Throughout his entire career, prosecutor Nicolita had had to deal with all kinds of misfortunes and horrors but never with such a suicide. No one knew who the self-murderer was or what to say because everything had happened so fast. They found the man’s jacket and, in the breast pocket, a farewell letter. In simple words, the man wrote how Elena had changed his life, describing his love as something just fit to inspire tearful romances and tame hard hearts. Late at night, after their last embrace, they had both decided to commit suicide. “Our love is like a rough diamond and our families don’t allow us to give the diamond its bright facets,” wrote Grigore. “Without my beloved I’ll be good for nothing.
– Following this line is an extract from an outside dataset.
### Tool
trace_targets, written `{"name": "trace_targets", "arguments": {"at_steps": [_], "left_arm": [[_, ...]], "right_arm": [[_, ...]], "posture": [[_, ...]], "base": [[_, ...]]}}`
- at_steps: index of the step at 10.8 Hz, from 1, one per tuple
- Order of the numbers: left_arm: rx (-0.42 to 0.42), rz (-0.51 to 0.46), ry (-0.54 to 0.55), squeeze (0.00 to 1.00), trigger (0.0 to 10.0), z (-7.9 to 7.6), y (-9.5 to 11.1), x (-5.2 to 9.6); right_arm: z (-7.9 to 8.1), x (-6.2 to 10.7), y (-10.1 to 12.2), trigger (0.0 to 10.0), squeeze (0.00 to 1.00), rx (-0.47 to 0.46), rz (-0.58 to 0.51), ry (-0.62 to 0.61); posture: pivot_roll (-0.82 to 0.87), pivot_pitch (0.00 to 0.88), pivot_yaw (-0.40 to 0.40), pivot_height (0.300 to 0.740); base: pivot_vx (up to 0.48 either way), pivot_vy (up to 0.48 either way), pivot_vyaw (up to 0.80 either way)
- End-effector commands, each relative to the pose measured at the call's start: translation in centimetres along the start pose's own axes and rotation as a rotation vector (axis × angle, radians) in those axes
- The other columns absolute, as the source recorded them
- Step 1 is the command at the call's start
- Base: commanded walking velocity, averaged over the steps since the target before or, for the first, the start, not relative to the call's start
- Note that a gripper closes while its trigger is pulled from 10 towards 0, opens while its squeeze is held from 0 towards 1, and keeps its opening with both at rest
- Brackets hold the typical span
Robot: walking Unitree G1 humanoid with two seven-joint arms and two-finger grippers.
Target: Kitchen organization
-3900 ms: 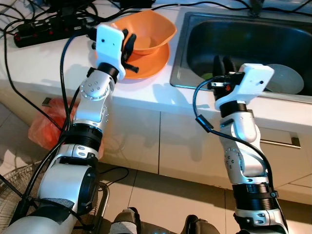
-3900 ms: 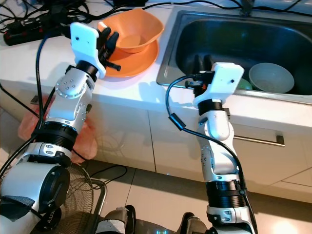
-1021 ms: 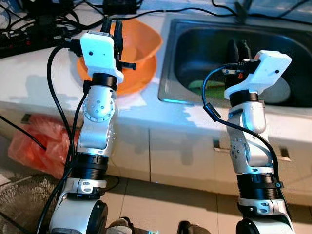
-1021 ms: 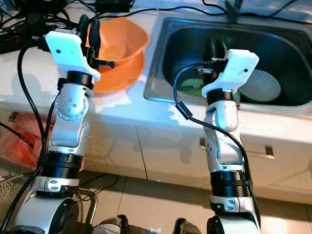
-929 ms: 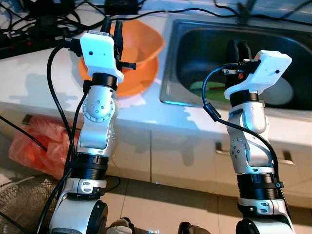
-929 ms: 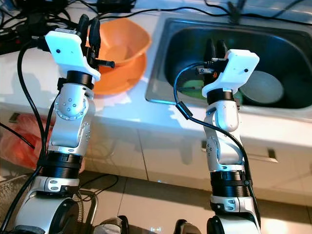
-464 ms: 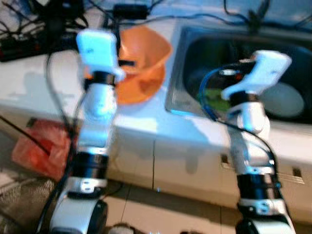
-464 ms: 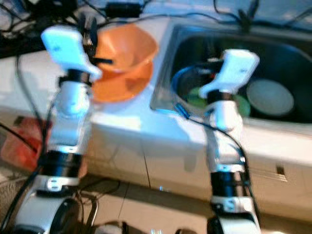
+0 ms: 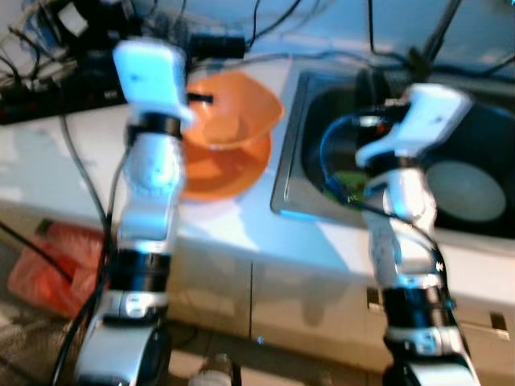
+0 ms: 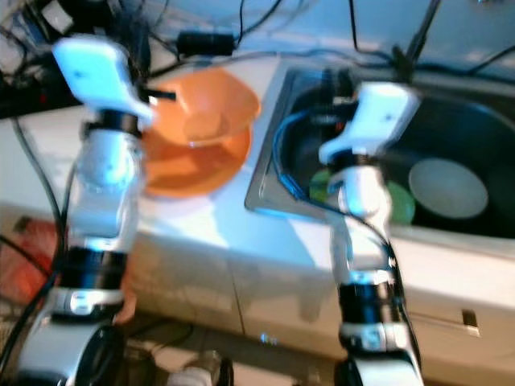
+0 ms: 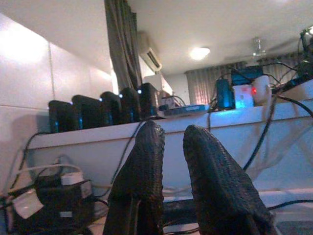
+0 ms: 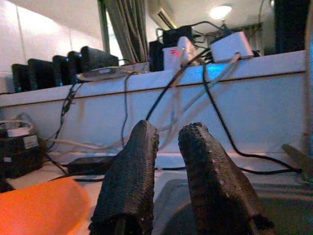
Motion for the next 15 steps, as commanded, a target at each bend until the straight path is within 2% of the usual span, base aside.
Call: {"name": "trace_targets", "arguments": {"at_steps": [1, 4, 5, 7, 8, 9, 10, 11, 12, 13, 14, 15], "left_arm": [[0.024, -0.022, -0.036, 0.00, 10.0, -1.2, 0.6, 0.0], [0.025, -0.028, -0.053, 0.00, 10.0, -1.4, 0.9, 0.0], [0.011, -0.038, -0.096, 0.00, 10.0, -1.4, 1.3, -0.4], [-0.058, -0.052, -0.165, 0.00, 10.0, -1.0, 2.0, -1.0], [-0.099, -0.015, -0.188, 0.00, 10.0, 0.2, 1.8, -1.4], [-0.111, 0.027, -0.164, 0.00, 10.0, 1.8, 1.3, -1.5], [-0.087, 0.155, -0.027, 0.00, 10.0, 5.2, -0.5, -1.7], [-0.027, 0.259, 0.050, 0.00, 10.0, 6.6, -2.2, -1.5], [0.039, 0.270, 0.050, 1.00, 10.0, 6.3, -2.2, -1.6], [0.075, 0.309, 0.064, 1.00, 10.0, 6.3, -2.7, -1.6], [0.257, 0.434, 0.163, 1.00, 10.0, 6.4, -4.7, -0.7], [0.299, 0.508, 0.153, 1.00, 10.0, 5.7, -6.0, 0.0]], "right_arm": [[-0.9, 0.1, 0.5, 10.0, 0.00, 0.015, -0.014, -0.020], [-0.8, 0.1, 0.4, 10.0, 0.00, 0.014, -0.012, -0.019], [-0.8, 0.1, 0.4, 10.0, 0.00, 0.014, -0.011, -0.019], [-0.8, 0.0, 0.4, 10.0, 0.00, 0.014, -0.011, -0.019], [-0.8, 0.0, 0.3, 10.0, 0.00, 0.013, -0.009, -0.019], [-0.8, 0.1, 0.3, 10.0, 0.00, 0.013, -0.008, -0.019], [-0.8, 0.1, 0.1, 10.0, 0.00, 0.010, -0.002, -0.016], [-0.5, 0.1, -0.1, 10.0, 0.00, 0.005, 0.003, -0.008], [-0.3, 0.0, -0.1, 10.0, 0.00, 0.004, 0.005, -0.001], [-0.3, 0.0, -0.1, 10.0, 0.00, 0.005, 0.005, 0.001], [-0.4, 0.1, -0.1, 10.0, 0.00, 0.007, 0.007, 0.000], [-0.4, 0.1, -0.1, 10.0, 0.00, 0.008, 0.008, 0.001]], "posture": [[0.13, 0.170, 0.016, 0.740], [0.13, 0.170, 0.016, 0.740], [0.13, 0.170, 0.017, 0.740], [0.13, 0.169, 0.018, 0.740], [0.13, 0.170, 0.020, 0.740], [0.14, 0.170, 0.018, 0.740], [0.15, 0.169, 0.018, 0.740], [0.15, 0.167, 0.018, 0.740], [0.15, 0.166, 0.017, 0.740], [0.15, 0.166, 0.017, 0.740], [0.14, 0.162, 0.018, 0.740], [0.14, 0.161, 0.018, 0.740]], "base": [[0.000, 0.000, 0.00], [0.000, 0.000, 0.00], [0.000, 0.000, 0.00], [0.000, 0.000, 0.00], [0.000, 0.000, 0.00], [0.000, 0.000, 0.00], [0.000, 0.000, 0.00], [0.000, 0.000, 0.00], [0.000, 0.000, 0.00], [0.000, 0.000, 0.00], [0.000, 0.000, 0.00], [0.000, 0.000, 0.00]]}}
Point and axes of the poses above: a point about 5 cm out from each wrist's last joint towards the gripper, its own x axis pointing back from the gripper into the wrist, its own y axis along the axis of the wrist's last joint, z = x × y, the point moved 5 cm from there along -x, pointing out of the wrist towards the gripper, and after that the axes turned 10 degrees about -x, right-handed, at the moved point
The ultimate proof of our love is that we’ve decided to die at the same time: I, swallowed by the liquid steel, she, after swallowing the poison. If we can’t enjoy our love, at least we can save it through death.”

Nicolita and his investigating team felt a cold shiver down their backs and hurried to Elena’s flat.

“I can’t wait to see the woman who could make one do such a horrible thing,” said Nicolita while they were in the car.

“I wonder how such a woman could be recognized in the street,” replied a younger investigator.

“We’re making a big mistake if we think only of the body, of the physical pleasure,” said the prosecutor. “The hot lips, the breasts’ aroma, the skin, soft and smooth like rose petals, all the spoiling.… That’s quite a lot. But the heart.…”

“That may be quite a lot, but we live in a world of speed,” insisted the young man. “Such a suicide is throwing us back into the last century, the perfect time for boarding-school novels.”

“If only we could get there in time,” the prosecutor cut it short worriedly.

They were ready to break the door of the flat but first they rang the bell several times. At long last a woman stupid with sleep, dressed in a typical housewife dressing gown, opened the door. The investigators looked at her in bewilderment.

“Are you Elena?” asked the prosecutor expecting a negative answer.

“Yes. What’s the matter?” answered the woman, her voice still sleepy.

The prosecutor would have liked to ask why she wasn’t dead. Instead he gazed at her and said:

“Your neighbor, Grigore, committed suicide today, at the iron and steel works. He left a letter in which he said you were going to do the same. Have you by any chance taken poison?”

“No. I’ve just woken up. I sent the children out to play and went to bed. I was very tired.”

Nicolita started to breathe heavily.

“Do you happen to know the real reason why your neighbor took his life? He wrote you had the same intention.…”

“Me? Never. He did keep mumbling something about committing suicide and all that stuff, he was kind of romantic, you know, like you see in soap operas. I just pretended I believed him. Was he really that stupid?… I’m sorry, I’m expecting my husband to come from the sea.… I’ll tell him what my neighbor did, they were good friends. That’s love! Poor him, may God forgive him!”

Her voice was loaded with compassionate inflections.